▶ [EXERCISE DIRECTIONS]
Only the pictures should be left out; write out all other data exactly.

*** RAW DATA ***

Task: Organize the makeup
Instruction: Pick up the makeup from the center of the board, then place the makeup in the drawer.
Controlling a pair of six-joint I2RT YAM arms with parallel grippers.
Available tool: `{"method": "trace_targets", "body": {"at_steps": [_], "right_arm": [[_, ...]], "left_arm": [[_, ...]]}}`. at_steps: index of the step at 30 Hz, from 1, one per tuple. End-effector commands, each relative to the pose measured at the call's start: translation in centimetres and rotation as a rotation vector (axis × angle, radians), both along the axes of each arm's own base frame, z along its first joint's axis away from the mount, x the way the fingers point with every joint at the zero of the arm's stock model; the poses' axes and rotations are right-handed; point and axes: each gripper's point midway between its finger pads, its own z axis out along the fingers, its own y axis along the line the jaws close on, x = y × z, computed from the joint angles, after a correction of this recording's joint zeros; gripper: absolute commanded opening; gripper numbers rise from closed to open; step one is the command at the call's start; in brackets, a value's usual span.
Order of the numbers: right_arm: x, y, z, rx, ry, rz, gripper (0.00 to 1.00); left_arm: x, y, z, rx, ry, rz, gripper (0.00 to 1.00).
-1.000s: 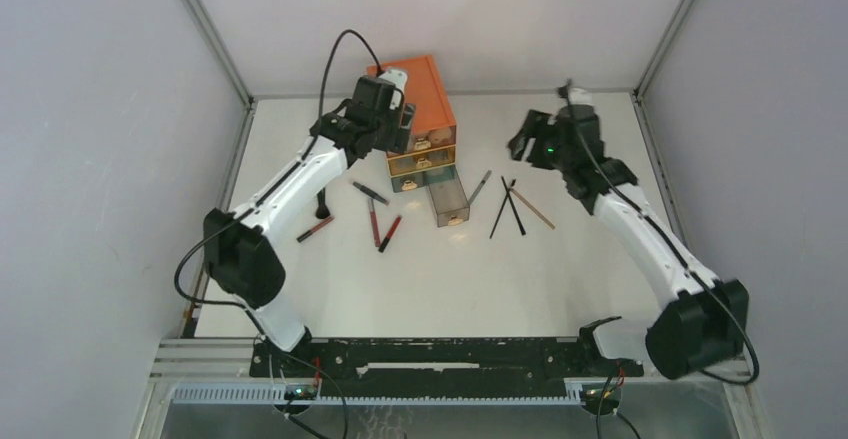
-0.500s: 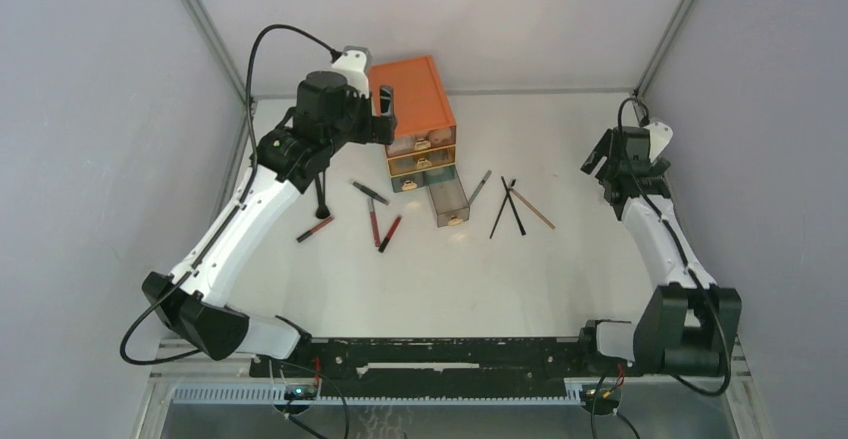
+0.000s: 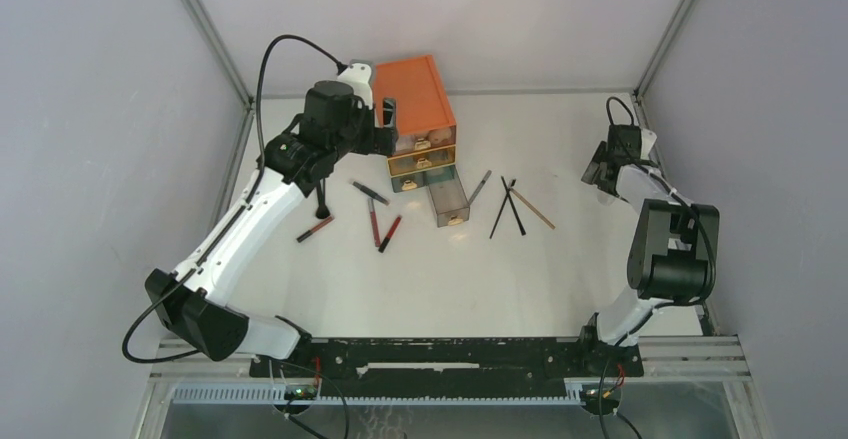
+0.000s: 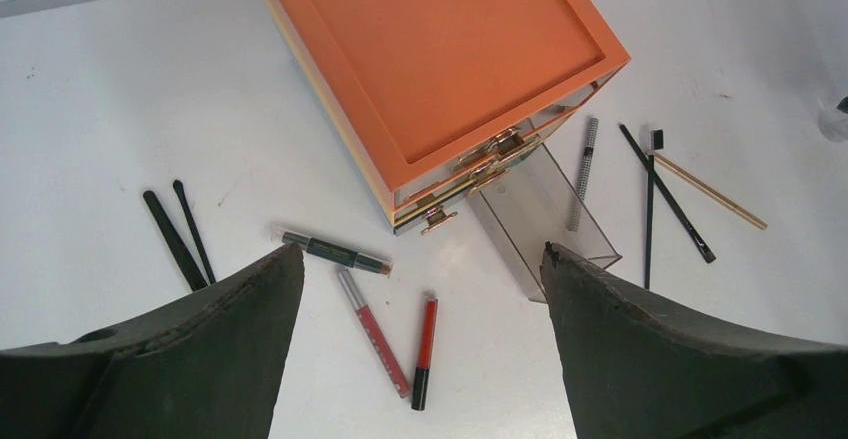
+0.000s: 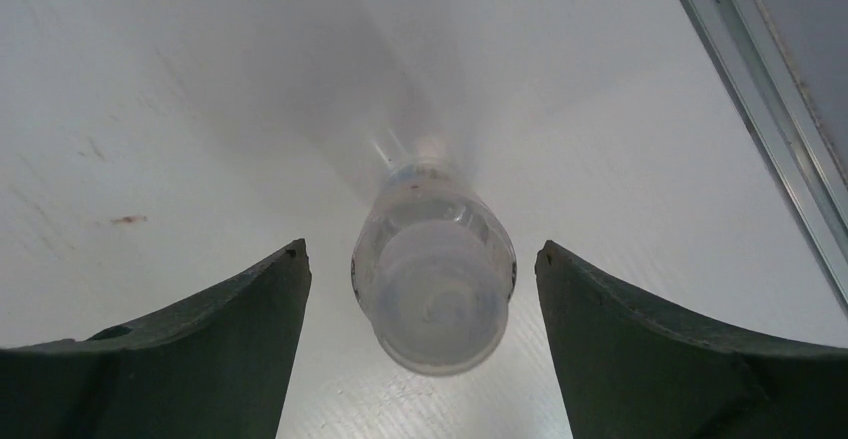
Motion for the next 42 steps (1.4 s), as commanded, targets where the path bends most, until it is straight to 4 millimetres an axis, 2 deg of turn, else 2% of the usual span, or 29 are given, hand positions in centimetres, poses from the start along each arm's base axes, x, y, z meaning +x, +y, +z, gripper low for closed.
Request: {"method": "trace_targets", "body": {"at_steps": [1, 5, 11, 14, 18, 21, 24, 26, 29, 32, 34, 36, 39, 42], "right_arm": [[3.2, -1.2, 2.5, -0.069, -0.105, 0.025, 0.88], [4.0, -1.6, 2.5, -0.088, -0.114, 0.030, 0.80], [3.6, -1.5, 1.4, -0.064, -0.088, 0.019, 0.70], [3.6, -1.3, 1.4, -0.059, -0.091, 0.020, 0.57], [3.5, -0.7, 3.1, -0.038, -0.126, 0.038, 0.36], [3.2, 1.0, 5.8, 0.021, -0.180, 0.098, 0.24], [2.8, 5.7, 9.6, 0.188, -0.254, 0.266, 0.19], [2.5, 10.5, 12.5, 0.303, -0.293, 0.437, 0.19], [1.1, 18.9, 13.8, 0.368, -0.216, 0.680, 0.20], [0.2, 24.6, 13.9, 0.429, -0.204, 0.779, 0.19], [0.1, 27.9, 14.7, 0.468, -0.285, 0.841, 0.19], [0.0, 30.8, 15.8, 0.447, -0.416, 0.903, 0.19], [0.1, 33.6, 17.1, 0.363, -0.547, 0.970, 0.19], [0.6, 35.0, 16.5, 0.298, -0.569, 0.994, 0.18]], "left_arm": [[0.2, 0.4, 0.8, -0.013, -0.035, 0.017, 0.92], [0.2, 0.3, 0.7, -0.014, -0.030, 0.014, 0.92], [0.1, 0.4, 0.5, -0.009, -0.026, 0.016, 0.92], [0.1, 0.5, 0.4, -0.005, -0.021, 0.015, 0.92], [0.1, 0.4, 0.4, -0.006, -0.023, 0.015, 0.92], [0.0, 0.5, 0.5, -0.006, -0.025, 0.017, 0.92], [-0.1, 1.2, 0.8, 0.016, -0.034, 0.035, 0.92], [-0.4, 1.6, 1.6, 0.021, -0.039, 0.046, 0.92], [-1.0, 2.0, 2.9, -0.002, -0.065, 0.054, 0.92], [-1.4, 2.8, 3.4, 0.000, -0.080, 0.079, 0.92], [-1.8, 3.6, 3.3, 0.008, -0.082, 0.109, 0.92], [-2.3, 4.2, 3.1, 0.001, -0.083, 0.127, 0.92], [-3.2, 4.9, 3.2, -0.012, -0.095, 0.136, 0.92], [-3.9, 5.4, 3.5, -0.015, -0.105, 0.145, 0.92]]}}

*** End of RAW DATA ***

▶ [RESPONSE]
Task: Organize the makeup
Instruction: Pick up the makeup from the center of the board, then place the makeup in the drawer.
Controlling a pair of six-joint I2RT YAM arms with parallel grippers.
Available tool: `{"method": "trace_targets", "body": {"at_steps": [_], "right_arm": [[_, ...]], "left_arm": [[_, ...]]}}`. at_steps: index of the step at 30 Hz, from 1, one per tuple. End-effector commands, each relative to the pose measured at the call's start: translation in centimetres and rotation as a rotation vector (axis × angle, radians), both along the axes of each arm's own base frame, z along its first joint's axis away from the mount, x the way the fingers point with every joint at the zero of the arm's stock model; the poses' axes and rotations are right-handed; point and axes: each gripper's point midway between its finger pads, its own z axis out along the fingers, its own y axis along the line the jaws close on, x = y × z, computed from the joint angles, after a correction of this recording's joint zeros; gripper: absolute commanded opening; gripper numbers rise from closed to open; step one is the command at the call's start; in brackets, a value's usual span.
Order of the numbers: right_arm: x, y, z, rx, ry, rz, gripper (0.00 to 1.00); left_arm: x, y, z, rx, ry, rz, gripper (0.00 to 1.00).
-1.000s: 
-0.500s: 
+0.000s: 
+0.000s: 
+0.000s: 
Motion for the next 42 steps (1.4 s), as commanded, targets where the path bends most, until it is straight to 4 millimetres an axis, 2 deg of turn, else 2% of the usual span, or 29 are given, hand positions in centimetres, poses from the start along each arm's base axes, x, y, z meaning +x, +y, +z, gripper low for closed.
Request: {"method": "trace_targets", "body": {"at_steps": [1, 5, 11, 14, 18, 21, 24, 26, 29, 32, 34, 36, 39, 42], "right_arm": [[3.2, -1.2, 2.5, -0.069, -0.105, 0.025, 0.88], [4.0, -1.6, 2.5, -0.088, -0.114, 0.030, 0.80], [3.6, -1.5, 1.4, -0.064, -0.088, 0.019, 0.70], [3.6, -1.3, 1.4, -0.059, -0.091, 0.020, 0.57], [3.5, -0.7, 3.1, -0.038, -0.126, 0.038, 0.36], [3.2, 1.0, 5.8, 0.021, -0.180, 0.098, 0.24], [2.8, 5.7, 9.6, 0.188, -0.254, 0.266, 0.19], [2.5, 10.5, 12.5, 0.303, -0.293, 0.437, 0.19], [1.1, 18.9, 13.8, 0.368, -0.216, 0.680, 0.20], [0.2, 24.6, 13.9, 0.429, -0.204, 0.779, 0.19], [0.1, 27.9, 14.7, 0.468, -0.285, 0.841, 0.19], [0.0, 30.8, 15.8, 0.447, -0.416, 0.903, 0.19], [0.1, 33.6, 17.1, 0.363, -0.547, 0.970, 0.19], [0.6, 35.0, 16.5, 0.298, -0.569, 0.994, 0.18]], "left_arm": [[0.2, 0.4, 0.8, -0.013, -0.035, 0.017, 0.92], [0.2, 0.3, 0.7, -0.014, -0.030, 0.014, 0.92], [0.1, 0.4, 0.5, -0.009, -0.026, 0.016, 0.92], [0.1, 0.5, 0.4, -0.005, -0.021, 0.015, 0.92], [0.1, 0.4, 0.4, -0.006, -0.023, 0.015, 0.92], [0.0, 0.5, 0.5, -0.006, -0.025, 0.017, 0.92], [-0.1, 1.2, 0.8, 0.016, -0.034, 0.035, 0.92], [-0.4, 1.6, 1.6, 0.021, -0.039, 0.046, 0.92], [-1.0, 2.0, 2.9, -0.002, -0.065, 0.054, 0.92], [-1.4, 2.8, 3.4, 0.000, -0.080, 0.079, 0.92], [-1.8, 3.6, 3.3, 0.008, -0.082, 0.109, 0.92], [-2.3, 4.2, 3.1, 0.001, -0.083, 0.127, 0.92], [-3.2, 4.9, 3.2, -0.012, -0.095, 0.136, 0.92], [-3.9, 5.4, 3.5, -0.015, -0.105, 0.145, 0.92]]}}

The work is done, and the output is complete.